No entanto não há exatamente uma solução, ou mesmo a ideia de um novo projeto de Brasil, mas sim uma verificação de uma nação que se recusa a ser definida e ser posta em um projeto de nação-povo. O Circo – seja a “Caravana Rolidêi”, seja o “Grande Circo Místico” (inspirado no poema simbolista de Jorge de Lima de 1938) – representa nesse sentido o artista “cigano-narrador” que vaga pelo Brasil trazendo encantamento.

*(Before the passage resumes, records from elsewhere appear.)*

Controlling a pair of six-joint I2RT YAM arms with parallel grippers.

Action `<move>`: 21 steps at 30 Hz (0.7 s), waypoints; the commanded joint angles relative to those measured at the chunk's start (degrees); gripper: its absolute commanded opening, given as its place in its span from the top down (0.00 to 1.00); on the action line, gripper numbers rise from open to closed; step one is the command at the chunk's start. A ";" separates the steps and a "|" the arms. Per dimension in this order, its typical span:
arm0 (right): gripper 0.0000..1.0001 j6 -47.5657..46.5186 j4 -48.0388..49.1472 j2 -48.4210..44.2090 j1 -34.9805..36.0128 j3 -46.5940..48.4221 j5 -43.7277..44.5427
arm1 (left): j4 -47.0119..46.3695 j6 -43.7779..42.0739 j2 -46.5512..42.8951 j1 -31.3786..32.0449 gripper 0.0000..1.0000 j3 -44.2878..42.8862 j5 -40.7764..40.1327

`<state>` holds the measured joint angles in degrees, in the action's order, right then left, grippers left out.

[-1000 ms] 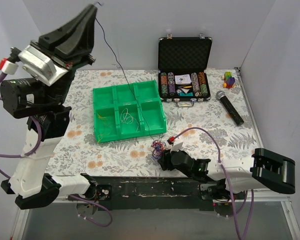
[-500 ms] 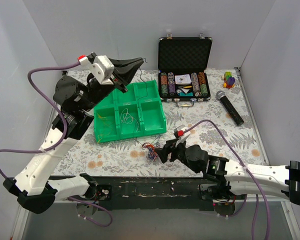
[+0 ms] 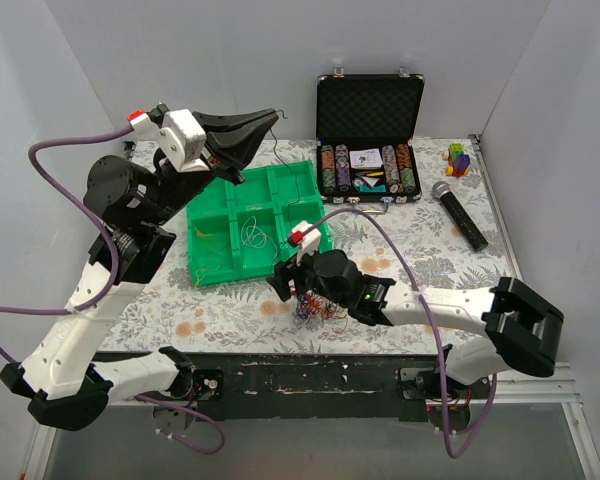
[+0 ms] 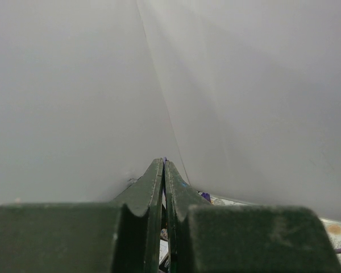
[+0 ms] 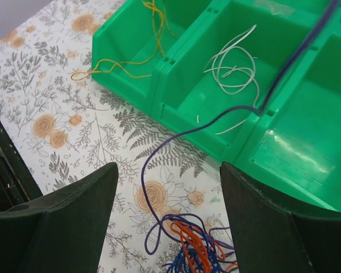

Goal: Untangle the cables
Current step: Untie the cable.

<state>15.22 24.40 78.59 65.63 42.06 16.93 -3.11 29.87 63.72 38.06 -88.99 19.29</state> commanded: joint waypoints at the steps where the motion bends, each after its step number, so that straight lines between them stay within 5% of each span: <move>1: 0.20 -1.69 1.00 4.37 -0.23 5.57 -6.11 | 0.83 -0.86 -1.58 0.08 1.00 -1.71 0.22; 8: 0.32 1.03 -2.16 11.58 -0.76 10.31 -7.70 | 0.83 -0.95 -1.76 0.08 1.00 -3.20 0.14; 10: 0.45 1.91 -2.69 12.29 -0.76 11.11 -7.88 | 0.74 -1.13 -1.76 0.17 1.00 -3.38 -0.13; 14: 0.86 2.44 -1.21 8.00 -0.67 9.54 -5.86 | 0.39 -0.87 -2.81 0.17 0.96 -1.37 -0.74; 16: 0.99 2.35 -0.76 3.70 -0.68 8.83 -3.49 | 0.30 -0.34 -4.13 0.08 0.78 1.44 -1.09; 18: 0.99 1.74 -1.29 -0.78 -0.68 8.13 -1.91 | 0.56 0.01 -5.88 0.08 0.50 5.12 -1.01; 21: 0.99 1.13 -3.04 -7.64 -0.76 7.33 -0.58 | 1.26 1.07 -8.87 0.17 0.24 11.80 -1.53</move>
<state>17.08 19.33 80.97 65.06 49.56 12.71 -3.42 29.50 58.43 38.06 -83.88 18.74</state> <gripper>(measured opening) 0.031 0.617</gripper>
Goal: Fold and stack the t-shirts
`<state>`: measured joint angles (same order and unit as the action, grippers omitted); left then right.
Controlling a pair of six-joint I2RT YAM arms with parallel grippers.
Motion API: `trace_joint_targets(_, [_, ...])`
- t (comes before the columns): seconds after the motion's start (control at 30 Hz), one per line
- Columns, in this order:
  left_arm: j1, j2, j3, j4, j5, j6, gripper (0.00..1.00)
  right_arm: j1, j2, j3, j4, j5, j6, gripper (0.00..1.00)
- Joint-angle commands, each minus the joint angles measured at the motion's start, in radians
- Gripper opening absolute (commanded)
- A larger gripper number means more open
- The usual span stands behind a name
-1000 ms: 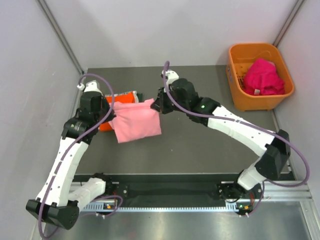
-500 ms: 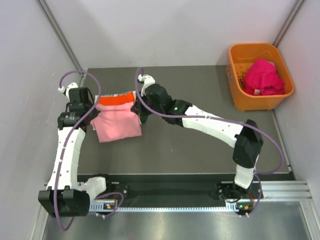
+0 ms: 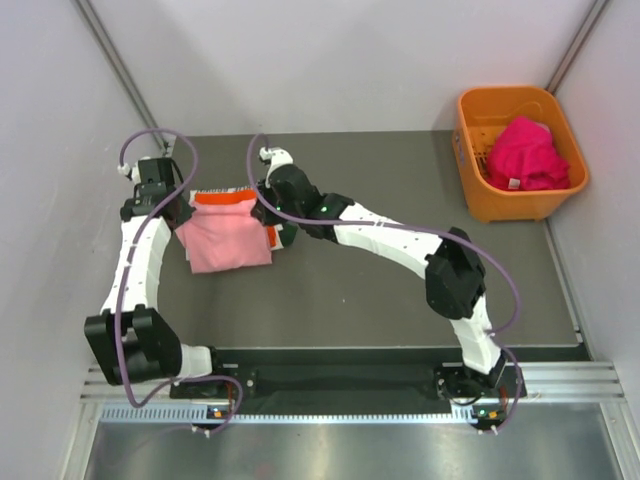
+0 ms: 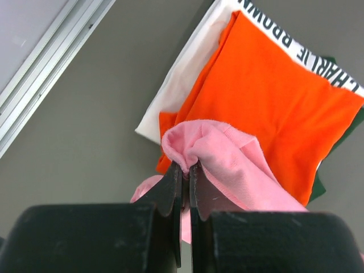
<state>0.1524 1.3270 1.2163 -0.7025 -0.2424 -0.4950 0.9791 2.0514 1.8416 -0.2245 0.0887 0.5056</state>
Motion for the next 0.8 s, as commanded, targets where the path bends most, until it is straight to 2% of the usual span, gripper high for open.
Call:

Não mais na “missão ingênua e teleológica” de levar o povo a desalienação, como era de praxe nas “disparadas” dos anos 1960, mas sim parte integrante e problemática das próprias contradições desse país inexprimível e eternamente preso ao karma da relação entre o arcaico e o moderno, entre o cosmopolita e o “folclórico”. 

No fim da película –  antecipando o frisson dos pós-créditos dos filmes de ação da atualidade – surge em letras garrafais: “AO POVO BRASILEIRO DO SÉCULO XXI” –  e talvez cem anos depois da fatídica semana de arte moderna de 1922 ainda possamos nos questionar: o que é ser moderno no Brasil? E se alguma arte pode nos ajudar a entender isso em nosso país definitivamente é a música. Nesse sentido “Bye Bye Brasil” além de ter uma trilha sonora privilegiada de Chico e Menescal é talvez um ponto de clivagem para entendermos melhor, por meio da música e do filme, as contradições e possibilidades de nossa nação que ainda flutua em berço esplendido entre o moderno e o arcaico.